§ **Task details**
Every line of the listing below is to be repeated exactly; the pictures stay out.
┌─ Material provided
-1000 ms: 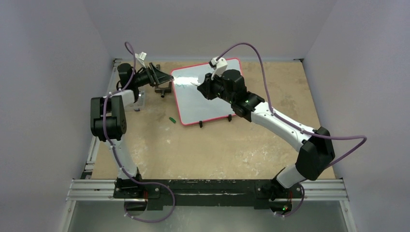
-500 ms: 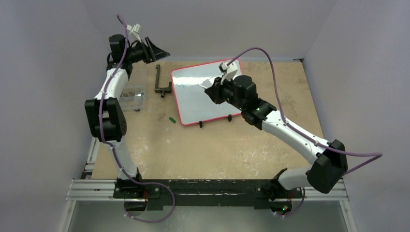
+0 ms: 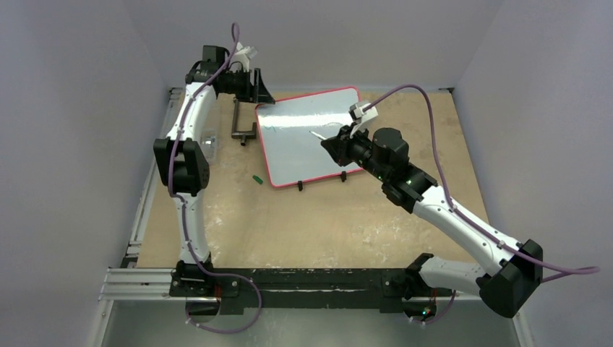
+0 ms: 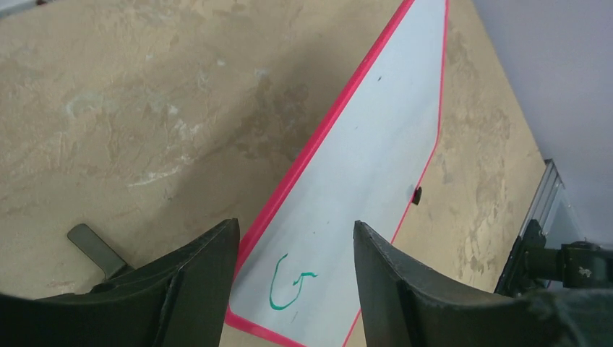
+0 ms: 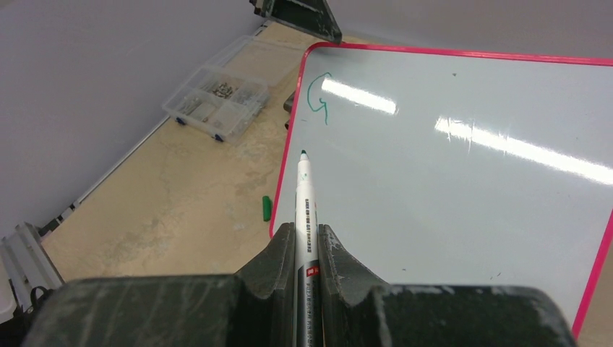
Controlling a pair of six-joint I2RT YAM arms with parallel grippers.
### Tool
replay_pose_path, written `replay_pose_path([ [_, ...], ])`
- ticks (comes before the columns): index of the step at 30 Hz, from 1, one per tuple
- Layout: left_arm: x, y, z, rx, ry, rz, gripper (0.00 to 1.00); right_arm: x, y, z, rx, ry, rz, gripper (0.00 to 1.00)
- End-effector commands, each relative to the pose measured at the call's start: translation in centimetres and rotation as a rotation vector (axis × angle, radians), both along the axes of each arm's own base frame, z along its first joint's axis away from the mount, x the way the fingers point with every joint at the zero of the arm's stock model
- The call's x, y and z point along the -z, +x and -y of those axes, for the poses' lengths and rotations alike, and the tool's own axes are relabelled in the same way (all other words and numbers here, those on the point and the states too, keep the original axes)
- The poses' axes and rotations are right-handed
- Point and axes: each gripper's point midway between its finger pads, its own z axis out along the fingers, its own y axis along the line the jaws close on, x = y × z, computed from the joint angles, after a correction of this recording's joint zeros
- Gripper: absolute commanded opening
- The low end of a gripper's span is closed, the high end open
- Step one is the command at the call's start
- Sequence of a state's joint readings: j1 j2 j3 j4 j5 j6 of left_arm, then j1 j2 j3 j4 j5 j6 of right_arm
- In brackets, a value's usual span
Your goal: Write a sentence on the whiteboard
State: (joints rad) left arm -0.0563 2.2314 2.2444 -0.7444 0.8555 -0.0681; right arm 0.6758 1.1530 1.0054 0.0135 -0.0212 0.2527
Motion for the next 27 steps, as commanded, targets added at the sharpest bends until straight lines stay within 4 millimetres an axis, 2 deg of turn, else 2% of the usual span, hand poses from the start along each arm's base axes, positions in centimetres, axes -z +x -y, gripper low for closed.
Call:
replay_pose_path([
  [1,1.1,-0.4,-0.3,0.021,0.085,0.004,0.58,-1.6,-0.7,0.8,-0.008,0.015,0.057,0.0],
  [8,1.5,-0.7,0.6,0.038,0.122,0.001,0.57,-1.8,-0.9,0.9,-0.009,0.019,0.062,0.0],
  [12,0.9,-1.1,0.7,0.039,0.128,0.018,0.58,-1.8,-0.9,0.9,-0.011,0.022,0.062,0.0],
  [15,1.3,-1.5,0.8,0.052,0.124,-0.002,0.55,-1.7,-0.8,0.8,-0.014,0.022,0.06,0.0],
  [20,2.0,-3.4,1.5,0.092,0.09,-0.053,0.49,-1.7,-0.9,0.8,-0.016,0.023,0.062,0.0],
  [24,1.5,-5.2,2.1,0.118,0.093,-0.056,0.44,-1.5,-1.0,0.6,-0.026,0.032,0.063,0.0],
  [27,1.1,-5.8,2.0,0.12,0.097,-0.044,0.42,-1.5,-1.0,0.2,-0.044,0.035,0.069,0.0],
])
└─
§ **Written answer**
-1000 ms: 
-500 ms: 
+0 ms: 
+0 ms: 
+0 ms: 
Controlling a pair of six-joint I2RT YAM arms with parallel grippers.
### Tool
replay_pose_path, written `replay_pose_path([ [_, ...], ])`
- ticks (comes before the columns): index of the step at 30 Hz, from 1, one per tuple
- Layout: left_arm: x, y, z, rx, ry, rz, gripper (0.00 to 1.00); right_arm: x, y, z, rx, ry, rz, gripper (0.00 to 1.00)
- End-effector commands, each relative to the pose measured at the call's start: translation in centimetres and rotation as a rotation vector (axis × angle, radians), both along the axes of each arm's own base frame, z along its first joint's axis away from the mount, x the way the fingers point with every joint at the zero of the arm's stock model
- The call's x, y and z point along the -z, +x and -y of those axes, for the poses' lengths and rotations alike, and the tool's own axes are relabelled in the same way (all other words and numbers here, those on the point and the states too, keep the original axes)
- The poses' axes and rotations are right-handed
- Point and axes: each gripper's point midway between its finger pads, its own z axis out along the fingers, its own y axis along the line the jaws close on, x = y × z, computed from the joint angles, after a correction of this recording's joint zeros
- Gripper: absolute commanded opening
- The low end of a gripper's span is closed, the high end open
- Step one is the command at the call's start
- Sequence of a state's joint readings: j1 j2 j3 j4 j5 j6 of left_arm, then j1 j2 j3 j4 j5 j6 of right_arm
- In brackets, a value's usual span
Your goal: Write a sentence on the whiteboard
State: (joints rad) left arm -0.0563 2.2314 2.2444 -0.7444 0.8555 -0.0681; right arm 0.6758 1.1530 1.0054 0.0135 -0.0212 0.2527
Motion for the next 27 steps, as commanded, targets added at the sharpest bends until straight lines stay within 4 millimetres an axis, 2 deg of turn, else 2% of the usual span, hand poses from the start along each arm's base axes, positions in centimetres, axes -z +x -y, gripper low for closed.
Call:
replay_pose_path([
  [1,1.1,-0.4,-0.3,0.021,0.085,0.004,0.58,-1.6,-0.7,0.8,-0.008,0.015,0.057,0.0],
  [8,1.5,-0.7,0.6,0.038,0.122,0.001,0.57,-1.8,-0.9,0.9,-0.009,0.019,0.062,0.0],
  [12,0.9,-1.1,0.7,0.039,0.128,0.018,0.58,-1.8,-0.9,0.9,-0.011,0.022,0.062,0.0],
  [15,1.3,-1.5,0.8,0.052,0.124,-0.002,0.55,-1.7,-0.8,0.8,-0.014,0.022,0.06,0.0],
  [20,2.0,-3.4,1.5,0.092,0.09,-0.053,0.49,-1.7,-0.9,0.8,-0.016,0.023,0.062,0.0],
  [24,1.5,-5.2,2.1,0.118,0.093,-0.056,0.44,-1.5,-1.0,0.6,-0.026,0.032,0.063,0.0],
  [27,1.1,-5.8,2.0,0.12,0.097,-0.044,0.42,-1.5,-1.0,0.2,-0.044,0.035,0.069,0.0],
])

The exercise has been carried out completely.